Design Longitudinal prospective surveillance study, recording injury/illness, and training/competition exposure data. Definitions for injury/illness, time-loss and performance-restriction were used to identify the rate and severity of athlete injuries/illnesses.

Setting British skeleton national training centre, including domestic and international training/competition venues between 2009–2013 (4 seasons).

Participants 21 (14 male; 7 female) National team athletes.

Interventions Standardised report forms for injuries/illnesses were completed by medical, and competition/training exposure by coaching, support staff.

Main outcome measure Injury/illness rate, severity and causes.

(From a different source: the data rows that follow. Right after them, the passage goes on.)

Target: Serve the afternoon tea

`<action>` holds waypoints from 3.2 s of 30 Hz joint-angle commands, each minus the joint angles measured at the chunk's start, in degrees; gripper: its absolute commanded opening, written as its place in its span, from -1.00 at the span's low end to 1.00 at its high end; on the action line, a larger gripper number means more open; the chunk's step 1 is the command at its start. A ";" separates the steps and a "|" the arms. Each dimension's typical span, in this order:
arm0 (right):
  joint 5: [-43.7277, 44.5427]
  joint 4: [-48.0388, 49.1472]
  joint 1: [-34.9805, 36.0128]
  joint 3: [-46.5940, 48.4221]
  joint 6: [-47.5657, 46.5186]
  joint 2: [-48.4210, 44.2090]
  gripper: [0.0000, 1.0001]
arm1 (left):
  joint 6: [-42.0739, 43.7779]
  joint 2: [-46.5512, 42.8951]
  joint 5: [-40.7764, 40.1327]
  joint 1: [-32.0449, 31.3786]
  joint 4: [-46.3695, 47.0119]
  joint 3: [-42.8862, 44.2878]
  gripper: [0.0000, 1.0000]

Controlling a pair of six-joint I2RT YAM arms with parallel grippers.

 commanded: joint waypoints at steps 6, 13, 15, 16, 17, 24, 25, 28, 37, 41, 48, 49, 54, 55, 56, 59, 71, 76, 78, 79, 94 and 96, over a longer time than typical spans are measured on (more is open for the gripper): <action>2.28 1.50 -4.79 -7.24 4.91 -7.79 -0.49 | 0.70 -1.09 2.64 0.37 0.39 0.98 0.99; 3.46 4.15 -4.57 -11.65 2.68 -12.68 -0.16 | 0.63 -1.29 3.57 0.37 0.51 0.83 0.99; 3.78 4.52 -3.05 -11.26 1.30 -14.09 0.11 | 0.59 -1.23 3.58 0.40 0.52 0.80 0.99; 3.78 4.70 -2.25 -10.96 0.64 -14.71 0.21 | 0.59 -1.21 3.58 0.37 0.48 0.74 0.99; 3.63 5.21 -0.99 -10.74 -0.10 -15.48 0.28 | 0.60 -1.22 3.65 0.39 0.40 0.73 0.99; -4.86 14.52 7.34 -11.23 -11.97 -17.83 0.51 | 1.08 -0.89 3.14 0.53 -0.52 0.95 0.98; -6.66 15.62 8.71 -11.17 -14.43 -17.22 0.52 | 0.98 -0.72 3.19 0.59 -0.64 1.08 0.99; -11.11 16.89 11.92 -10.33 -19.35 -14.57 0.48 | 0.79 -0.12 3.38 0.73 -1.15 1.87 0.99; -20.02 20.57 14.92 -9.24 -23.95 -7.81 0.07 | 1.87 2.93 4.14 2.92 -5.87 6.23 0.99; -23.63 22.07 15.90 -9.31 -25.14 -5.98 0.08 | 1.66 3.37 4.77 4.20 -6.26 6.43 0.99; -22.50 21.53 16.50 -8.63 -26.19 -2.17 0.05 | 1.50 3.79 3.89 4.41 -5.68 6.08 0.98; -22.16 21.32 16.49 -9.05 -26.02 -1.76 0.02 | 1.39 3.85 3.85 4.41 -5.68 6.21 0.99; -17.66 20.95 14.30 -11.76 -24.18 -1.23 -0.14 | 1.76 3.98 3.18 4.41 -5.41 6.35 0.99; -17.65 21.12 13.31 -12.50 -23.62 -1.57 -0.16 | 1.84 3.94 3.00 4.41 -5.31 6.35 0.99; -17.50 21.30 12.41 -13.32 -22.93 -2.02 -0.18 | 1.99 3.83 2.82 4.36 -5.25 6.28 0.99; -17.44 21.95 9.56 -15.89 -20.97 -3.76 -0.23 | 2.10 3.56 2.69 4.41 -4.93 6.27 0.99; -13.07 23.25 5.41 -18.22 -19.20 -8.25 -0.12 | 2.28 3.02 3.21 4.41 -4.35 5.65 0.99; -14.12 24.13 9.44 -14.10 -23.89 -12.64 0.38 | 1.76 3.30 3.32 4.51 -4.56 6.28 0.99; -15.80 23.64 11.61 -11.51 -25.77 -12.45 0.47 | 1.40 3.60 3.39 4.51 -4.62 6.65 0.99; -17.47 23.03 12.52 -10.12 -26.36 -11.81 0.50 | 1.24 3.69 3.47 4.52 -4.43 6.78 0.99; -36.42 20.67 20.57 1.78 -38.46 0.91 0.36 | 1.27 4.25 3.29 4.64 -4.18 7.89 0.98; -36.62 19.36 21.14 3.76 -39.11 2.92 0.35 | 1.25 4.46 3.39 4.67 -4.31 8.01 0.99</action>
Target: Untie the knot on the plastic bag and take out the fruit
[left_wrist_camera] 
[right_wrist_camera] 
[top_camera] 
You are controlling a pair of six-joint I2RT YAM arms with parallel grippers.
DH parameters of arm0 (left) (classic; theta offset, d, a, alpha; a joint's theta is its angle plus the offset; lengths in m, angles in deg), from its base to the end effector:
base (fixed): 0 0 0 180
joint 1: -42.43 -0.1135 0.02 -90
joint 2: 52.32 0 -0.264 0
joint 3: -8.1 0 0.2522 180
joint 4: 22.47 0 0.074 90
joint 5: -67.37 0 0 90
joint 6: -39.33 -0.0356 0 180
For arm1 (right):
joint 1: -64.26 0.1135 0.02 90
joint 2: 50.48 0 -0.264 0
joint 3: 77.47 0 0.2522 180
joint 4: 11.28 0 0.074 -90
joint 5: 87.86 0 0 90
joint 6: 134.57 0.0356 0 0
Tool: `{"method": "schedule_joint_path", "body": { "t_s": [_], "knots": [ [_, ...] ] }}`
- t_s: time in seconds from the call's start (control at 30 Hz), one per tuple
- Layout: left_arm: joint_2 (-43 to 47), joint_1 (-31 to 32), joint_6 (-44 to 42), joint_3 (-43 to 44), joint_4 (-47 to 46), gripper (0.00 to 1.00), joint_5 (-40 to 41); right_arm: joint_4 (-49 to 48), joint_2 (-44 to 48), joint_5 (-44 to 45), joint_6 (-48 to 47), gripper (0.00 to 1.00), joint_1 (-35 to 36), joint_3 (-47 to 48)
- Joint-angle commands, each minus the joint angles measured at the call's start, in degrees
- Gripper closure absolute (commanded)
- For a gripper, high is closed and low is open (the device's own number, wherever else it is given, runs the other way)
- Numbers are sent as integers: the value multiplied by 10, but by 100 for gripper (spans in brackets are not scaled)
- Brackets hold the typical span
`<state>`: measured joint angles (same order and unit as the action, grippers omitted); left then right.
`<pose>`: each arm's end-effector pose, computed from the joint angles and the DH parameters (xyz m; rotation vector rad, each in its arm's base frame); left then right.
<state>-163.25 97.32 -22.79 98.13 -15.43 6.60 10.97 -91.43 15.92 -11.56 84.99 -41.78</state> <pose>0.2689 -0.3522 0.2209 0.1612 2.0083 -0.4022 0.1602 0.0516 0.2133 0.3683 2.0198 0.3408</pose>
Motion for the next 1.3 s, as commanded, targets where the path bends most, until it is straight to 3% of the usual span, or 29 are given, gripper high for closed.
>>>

Results There were 49 training (4.3/1000 athlete training hrs) and 10 competition (14/100 competition starts) injuries, with 10 days and 3 days lost per injury, respectively. Injuries to the thigh (41%), followed by knee and lumbar spine (20% each) were most common, with 4, 13, and 14 days lost per injury, respectively. Muscle strain was the most common type of injury (36%), and lesion of meniscus/disc the most severe (36d), the latter also causing the greatest burden. The most common cause of injury was push start strides and upright sprinting, all resulting in thigh (posterior) muscle strain injuries. There were 16 illnesses (40% squad seasonal prevalence; severity 4d) and respiratory was the most common illness type (80%), occurring most frequently around periods of high training volume, competition and travel.

Conclusions Prevention initiatives focussed on thigh and lumbar spine injuries, and also illnesses around competitive periods in the season may be beneficial in reducing the number of athlete days lost to training/competition.